WORK TO COMPLETE: Find "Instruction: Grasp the" in the material below, then write out that line and every line after it exactly, ending with the last one; skip the pictures.

START PROVIDED DATA

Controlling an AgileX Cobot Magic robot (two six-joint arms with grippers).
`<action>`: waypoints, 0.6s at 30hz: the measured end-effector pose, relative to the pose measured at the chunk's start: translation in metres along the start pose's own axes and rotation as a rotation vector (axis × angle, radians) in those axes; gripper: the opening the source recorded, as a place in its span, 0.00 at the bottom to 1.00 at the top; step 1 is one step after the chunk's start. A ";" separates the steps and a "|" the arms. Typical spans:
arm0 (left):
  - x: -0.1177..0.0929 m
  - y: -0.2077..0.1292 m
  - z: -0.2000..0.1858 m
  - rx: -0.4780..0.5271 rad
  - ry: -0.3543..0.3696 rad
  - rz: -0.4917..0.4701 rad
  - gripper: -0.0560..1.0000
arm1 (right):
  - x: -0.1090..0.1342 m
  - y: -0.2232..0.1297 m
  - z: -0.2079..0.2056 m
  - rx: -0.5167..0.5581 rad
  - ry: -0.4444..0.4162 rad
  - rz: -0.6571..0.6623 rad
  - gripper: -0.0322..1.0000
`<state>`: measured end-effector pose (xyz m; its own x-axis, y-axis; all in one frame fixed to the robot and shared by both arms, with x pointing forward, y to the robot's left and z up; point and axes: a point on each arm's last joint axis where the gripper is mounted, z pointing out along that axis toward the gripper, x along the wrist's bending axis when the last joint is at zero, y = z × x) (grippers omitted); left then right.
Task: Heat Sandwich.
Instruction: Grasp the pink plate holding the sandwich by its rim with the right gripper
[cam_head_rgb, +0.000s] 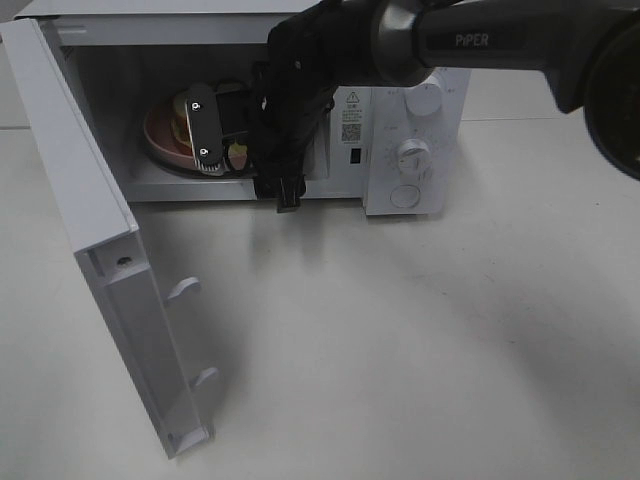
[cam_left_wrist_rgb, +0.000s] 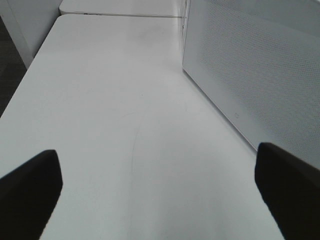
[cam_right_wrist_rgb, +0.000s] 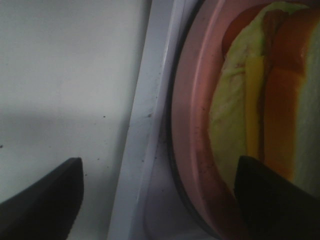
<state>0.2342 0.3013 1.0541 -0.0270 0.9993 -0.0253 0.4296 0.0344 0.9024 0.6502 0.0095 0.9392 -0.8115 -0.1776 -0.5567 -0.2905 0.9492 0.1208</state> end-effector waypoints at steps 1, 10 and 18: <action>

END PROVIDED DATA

WRITTEN REPLY:
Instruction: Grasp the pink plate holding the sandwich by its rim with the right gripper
[cam_head_rgb, +0.000s] 
[cam_left_wrist_rgb, +0.000s] 
[cam_right_wrist_rgb, +0.000s] 
<state>0.2342 0.3013 1.0541 -0.0270 0.9993 -0.0253 0.4296 0.0344 0.9024 0.6502 0.0095 0.9392 -0.8115 -0.1776 -0.5567 -0.2905 0.9492 0.1208</state> end-effector waypoints at steps 1, 10 and 18: <action>

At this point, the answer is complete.